Laws passed by Denmark in 1871, determining the standing of Iceland

Stöðulögin (The Laws of Standing, Landsstillingsloven or formally Lov af 2. januar 1871 om Islands forfatningsmæssige stilling i riget, Law of 2 January 1871 on the constitutional standing of Iceland within the realm) were laws passed by Denmark in 1871, determining the standing of Iceland in relation to the Danish state. The laws were followed by the granting of Iceland's first constitution in 1874.

Some time had passed since the abolition of absolute monarchy of the Danish king in 1848, and the Danish parliament had acquired legislative powers, while the Icelandic Althing was only a consultative assembly. The status of the Constitution of Denmark in Iceland was disputed: while the Danish government and legal experts claimed that the constitution did include Iceland, even though it had only to a limited degree become effective there, Icelandic politicians and Jón Sigurðsson in particular stated that the constitution was not valid in Iceland as it had never been formally made public there and as the royal promise that Iceland would be consulted on the constitution had not been fulfilled. The Danish trade monopoly had been abolished in 1855, and the Icelanders' struggle for independence, led by Jón Sigurðsson and his supporters, found little backing in Copenhagen.

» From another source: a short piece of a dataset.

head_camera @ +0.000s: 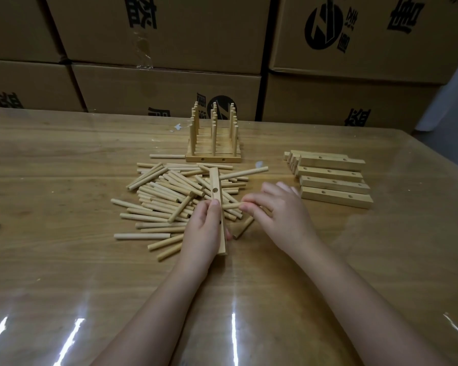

The proposed Icelandic constitution was accepted by the Althing with some changes, but their amendments were turned down by the Danish parliament in 1867. The Danes passed the Stöðulög, which declared Iceland to be an inseparable part of Denmark. As compensation for this, the Danish state was to pay the Icelanders 50 thousand rigsdaler for the next ten years, decreasing to 30 thousand the following 20 years. The Icelanders were not happy with these laws, and the Althing voted against them 10 votes to 14 but accepted the financial subsidy. According to the bill, the new office of "Land-Chief of Iceland" was introduced. This official was to run the country according to orders from Denmark. The first to occupy this office was Hilmar Finsen, who began his duties on 1 April 1873.